▸ **Exercise description**: The data is to be set down once more, exactly as it reads.
##############################
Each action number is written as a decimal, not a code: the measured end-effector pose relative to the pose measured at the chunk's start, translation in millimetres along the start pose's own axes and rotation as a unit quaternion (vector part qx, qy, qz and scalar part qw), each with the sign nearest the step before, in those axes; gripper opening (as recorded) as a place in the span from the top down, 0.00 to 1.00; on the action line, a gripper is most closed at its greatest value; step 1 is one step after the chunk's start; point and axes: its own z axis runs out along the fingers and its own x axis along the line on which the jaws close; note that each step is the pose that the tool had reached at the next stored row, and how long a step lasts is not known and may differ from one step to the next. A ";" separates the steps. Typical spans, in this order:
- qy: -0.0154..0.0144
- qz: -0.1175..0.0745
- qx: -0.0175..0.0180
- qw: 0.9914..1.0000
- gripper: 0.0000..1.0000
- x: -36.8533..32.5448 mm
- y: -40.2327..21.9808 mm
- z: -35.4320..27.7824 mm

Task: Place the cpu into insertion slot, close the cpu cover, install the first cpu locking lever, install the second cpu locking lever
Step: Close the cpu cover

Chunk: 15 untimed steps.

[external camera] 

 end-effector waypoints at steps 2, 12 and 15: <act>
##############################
▸ **Response to the exercise**:
Each action number is written as a decimal, not a code: the measured end-effector pose relative to the pose measured at the chunk's start, translation in millimetres along the start pose's own axes and rotation as a unit quaternion (vector part qx, qy, qz and scalar part qw), each with the sign nearest the step before, in those axes; gripper opening (as recorded) as a place in the span from the top down, 0.00 to 1.00; on the action line, a gripper is most closed at its greatest value; step 1 is one step after the chunk's start; point and axes: its own z axis runs out along the fingers and its own x axis along the line on which the jaws close; note that each step is the pose that the tool had reached at the next stored row, and how long a step lasts is not known and may differ from one step to the next. A ";" separates the steps. Typical spans, in this order:
- qy: -0.0154..0.0144
- qz: -0.1175..0.0745
- qx: -0.0175..0.0180
- qw: 0.9914..1.0000
- gripper: 0.0000..1.0000
- x: -36.8533..32.5448 mm
- y: -40.2327..21.9808 mm
- z: -35.4320..27.7824 mm

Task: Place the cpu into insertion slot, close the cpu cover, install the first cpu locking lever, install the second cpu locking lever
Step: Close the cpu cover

Chunk: 15 untimed steps.

[external camera] 

 end-effector waypoints at steps 2, 12 and 15: <act>

Nothing else is required to complete the output.